Tom145145 wrote: ↑28 Jul 2018, 09:52
High rake is a concept to firstly improve downforce, we can tell this because Adrian Newey uses it on his cars
.
I fail to see how that makes it a downforce thing.
There are a few issues with it as a whole;
1. With the higher rake, the floor actually is further from the ground, reducing ground effect.
2. Current cars lack the exhaust blowing that filled the area between the tire and the diffuser. This means that you spend a whole lot more energy filling this area with (weaker) vortices.
3. Rake increases rear CoG height.
4. The car will have a larger frontal area. This will be largely mitigated by the softer rear(although less so under DRS)
5. The proximity to the ground of the front wing means it is more sensitive, thus requires more wing elements to reduce it's sensitivity, which reduces peak downforce.
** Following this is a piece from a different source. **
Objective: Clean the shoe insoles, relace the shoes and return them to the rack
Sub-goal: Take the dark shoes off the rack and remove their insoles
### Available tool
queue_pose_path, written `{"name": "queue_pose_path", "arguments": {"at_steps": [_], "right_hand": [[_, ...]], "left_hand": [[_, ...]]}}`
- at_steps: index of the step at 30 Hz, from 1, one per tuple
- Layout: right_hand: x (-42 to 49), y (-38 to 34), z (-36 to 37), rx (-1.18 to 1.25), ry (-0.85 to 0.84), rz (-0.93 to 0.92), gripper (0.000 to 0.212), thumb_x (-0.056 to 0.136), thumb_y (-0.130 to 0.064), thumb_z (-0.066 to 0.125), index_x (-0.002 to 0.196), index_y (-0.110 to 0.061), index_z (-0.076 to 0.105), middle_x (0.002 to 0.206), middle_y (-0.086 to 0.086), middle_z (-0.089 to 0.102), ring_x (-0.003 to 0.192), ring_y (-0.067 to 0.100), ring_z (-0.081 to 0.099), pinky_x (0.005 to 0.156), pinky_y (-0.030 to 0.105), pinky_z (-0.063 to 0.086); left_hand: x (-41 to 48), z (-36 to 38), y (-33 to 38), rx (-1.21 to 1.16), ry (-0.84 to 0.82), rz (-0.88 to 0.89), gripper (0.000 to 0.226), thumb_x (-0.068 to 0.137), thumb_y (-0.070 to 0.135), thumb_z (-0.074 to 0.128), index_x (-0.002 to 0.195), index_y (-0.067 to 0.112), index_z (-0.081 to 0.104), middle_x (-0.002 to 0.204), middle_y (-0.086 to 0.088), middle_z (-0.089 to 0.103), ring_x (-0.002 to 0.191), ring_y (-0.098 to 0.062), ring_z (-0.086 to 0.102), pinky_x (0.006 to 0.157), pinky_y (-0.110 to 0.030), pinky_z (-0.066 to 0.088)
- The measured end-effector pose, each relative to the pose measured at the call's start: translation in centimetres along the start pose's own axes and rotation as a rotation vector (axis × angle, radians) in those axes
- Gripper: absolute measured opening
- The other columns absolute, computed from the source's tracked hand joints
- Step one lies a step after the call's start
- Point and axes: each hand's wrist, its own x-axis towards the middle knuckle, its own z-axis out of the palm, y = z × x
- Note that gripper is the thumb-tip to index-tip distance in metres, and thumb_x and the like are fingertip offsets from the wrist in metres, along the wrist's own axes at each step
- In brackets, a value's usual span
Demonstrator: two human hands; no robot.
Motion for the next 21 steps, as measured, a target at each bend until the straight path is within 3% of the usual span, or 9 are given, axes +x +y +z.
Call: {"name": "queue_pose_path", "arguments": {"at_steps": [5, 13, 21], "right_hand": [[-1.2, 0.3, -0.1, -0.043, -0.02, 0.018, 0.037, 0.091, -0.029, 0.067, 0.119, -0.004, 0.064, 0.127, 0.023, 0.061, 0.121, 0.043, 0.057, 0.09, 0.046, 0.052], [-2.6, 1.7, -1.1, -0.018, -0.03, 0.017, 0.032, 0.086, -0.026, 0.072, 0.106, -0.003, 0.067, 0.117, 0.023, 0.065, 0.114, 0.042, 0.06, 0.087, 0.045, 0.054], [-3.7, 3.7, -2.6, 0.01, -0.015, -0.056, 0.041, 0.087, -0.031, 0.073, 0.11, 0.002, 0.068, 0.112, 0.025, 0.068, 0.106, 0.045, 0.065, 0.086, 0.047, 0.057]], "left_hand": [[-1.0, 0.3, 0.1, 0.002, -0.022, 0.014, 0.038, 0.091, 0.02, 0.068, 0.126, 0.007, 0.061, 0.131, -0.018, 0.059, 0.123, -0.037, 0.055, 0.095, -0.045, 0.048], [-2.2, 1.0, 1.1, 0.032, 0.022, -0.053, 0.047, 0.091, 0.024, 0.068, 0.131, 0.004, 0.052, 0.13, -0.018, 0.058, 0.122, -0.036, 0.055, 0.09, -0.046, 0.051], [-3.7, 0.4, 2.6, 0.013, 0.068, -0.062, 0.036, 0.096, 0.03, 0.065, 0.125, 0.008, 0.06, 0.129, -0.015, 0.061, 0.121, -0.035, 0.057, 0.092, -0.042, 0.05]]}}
6. The softer rear will hurt the car aerodynamically as the cars' pitch will change more, under braking the front wing will drop further, growing the desire for a less sensitive front wing. Also the rear will raise similarly.
These things are pretty well visible if you compare the Mercedes with other cars; A 5 plane front wing, the sole one on the grid to do so. It's outer section is only 6 elements, where others have 8. Also wingtips are different; Teams place more slots there, presumably to generate the desired vortex under the ever changing pitch conditions.
Therefore I think that in the current environment, the high rake is aerodynamically undesirable.
It's main advantage is mechanical;
You can run a softer rear. The soft rear suspension will significantly help traction, which is a great thing to have with the torquey V6 engines.
This also helps with tire life.
And this also is something visible; Mercedes has struggled very much on tracks where traction is key, but they dominated the aero tracks.
All these things suggest the rake is mechanical.